После окончания академии, прибыв во Владивосток для дальнейшего прохождения службы, я первым делом доложился командиру полка Юрию Ивановичу Шатохину, будущему командующему авиацией Пограничных войск России. Поинтересовавшись типами летательных аппаратов, освоенных мной, и, выяснив, что я чистый самолетчик, он решительно заявил:
–  Это не дело. Срочно переучивайся на вертолет. Освоишь – вместе в Афган сходим. Посмотришь, что это такое.
–  Да я, вообще-то, там уже был. Несколько раз.
–  Э, нет, на самолете не в счет. Вот поработаешь там вертолетчиком – тогда и поймешь, что такое Афганистан.
Но переучивание – дело не скорое. Сначала теория. Затем ввод в строй по четырем задачам курса боевой подготовки. Начиная от простых метеоусловий днем и, заканчивая сложными условиями ночью. Пока тянулась вся эта волынка, Юрий Иванович ушел на повышение, а его место занял новый командир – Белозерцев Виталий Иванович. У него был свои взгляды на использование меня, как штурмана, в служебно-боевой деятельности полка. Моя работа в Афганистане в них не входила. Да к тому же вскоре афганская война завершилась выводом наших войск оттуда.
Но в моем послужном списке, всё-таки, отмечено участие в боевых действиях в качестве не самолетчика, а вертолетчика. Правда, произошло это участие гораздо позже вышеописанных событий. В другое время. В другой стране. На другой войне. Впрочем, как говорит известный актер Леонид Каневский в своем авторском цикле документальных телепередач – это уже совсем другая история.
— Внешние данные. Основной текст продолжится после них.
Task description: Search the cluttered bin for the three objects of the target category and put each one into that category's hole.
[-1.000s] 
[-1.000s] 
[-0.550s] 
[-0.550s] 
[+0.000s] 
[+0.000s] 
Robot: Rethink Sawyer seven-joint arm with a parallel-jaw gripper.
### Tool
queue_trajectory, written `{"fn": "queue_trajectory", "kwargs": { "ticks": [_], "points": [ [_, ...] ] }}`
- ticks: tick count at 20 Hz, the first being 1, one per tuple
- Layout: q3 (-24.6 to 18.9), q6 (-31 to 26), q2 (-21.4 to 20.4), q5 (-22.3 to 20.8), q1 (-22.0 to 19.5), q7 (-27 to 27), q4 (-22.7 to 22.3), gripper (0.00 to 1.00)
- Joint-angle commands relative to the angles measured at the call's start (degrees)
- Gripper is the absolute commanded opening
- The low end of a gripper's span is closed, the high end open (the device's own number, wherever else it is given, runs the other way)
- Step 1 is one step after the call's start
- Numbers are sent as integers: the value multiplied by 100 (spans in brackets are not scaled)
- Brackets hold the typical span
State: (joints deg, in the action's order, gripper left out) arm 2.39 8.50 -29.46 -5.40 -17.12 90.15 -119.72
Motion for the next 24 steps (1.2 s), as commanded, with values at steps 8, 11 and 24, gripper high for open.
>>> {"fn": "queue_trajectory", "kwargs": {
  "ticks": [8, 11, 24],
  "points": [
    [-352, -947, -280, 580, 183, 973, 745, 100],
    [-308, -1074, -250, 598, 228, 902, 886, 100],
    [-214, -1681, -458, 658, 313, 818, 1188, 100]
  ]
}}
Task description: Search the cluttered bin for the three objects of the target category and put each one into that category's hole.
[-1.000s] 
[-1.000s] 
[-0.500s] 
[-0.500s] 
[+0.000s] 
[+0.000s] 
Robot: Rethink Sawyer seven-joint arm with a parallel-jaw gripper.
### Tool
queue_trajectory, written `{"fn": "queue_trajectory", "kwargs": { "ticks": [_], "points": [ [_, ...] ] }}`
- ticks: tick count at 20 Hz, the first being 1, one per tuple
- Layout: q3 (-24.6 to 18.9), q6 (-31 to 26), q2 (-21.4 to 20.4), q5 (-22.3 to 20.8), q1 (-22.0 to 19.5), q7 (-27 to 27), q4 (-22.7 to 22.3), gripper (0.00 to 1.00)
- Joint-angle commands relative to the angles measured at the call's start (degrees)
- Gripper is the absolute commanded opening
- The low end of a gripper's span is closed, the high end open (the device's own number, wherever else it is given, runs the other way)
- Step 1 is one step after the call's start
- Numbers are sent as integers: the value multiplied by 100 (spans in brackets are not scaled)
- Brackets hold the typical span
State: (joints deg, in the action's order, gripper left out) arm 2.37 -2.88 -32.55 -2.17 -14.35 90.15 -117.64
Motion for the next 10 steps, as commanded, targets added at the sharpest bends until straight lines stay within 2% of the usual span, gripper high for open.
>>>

             28.07.2017 г.                Владимир Беспалый

(Владимир Беспалый - подполковник, штурман- снайпер, заслуженный военный штурман Российской Федерации,  воин- интернационалист, талантливый поэт)


Алла, вчера я тебе выслал полный вариант материала, часть из которого готовится к изданию в Москве в ранее упоминаемом мною трехтомнике воспоминаний пограничников-"афганцев". Прочтя его ты получишь ответы на некоторые свои вопросы. Если ты со ссылкой на меня используешь часть этих материалов в своей работе, то я по этому поводу никаких возражений не имею.
Я думаю, что после прочтения моей писанины ты поймешь, что рассказы Вадима о нашем общении с бойцами "Альфы" и "Вымпела" не сказка, а реальность. Просто бойцы этих групп спецназа КГБ в Афгане назывались иначе. Тадж-Бек, то есть дворец Хафизуллы Амина, брали "альфовцы" и "вымпеловцы", собранные в группу "Зенит" и усиленные группой "Гром" совместно с так называемым "мусульманским батальоном".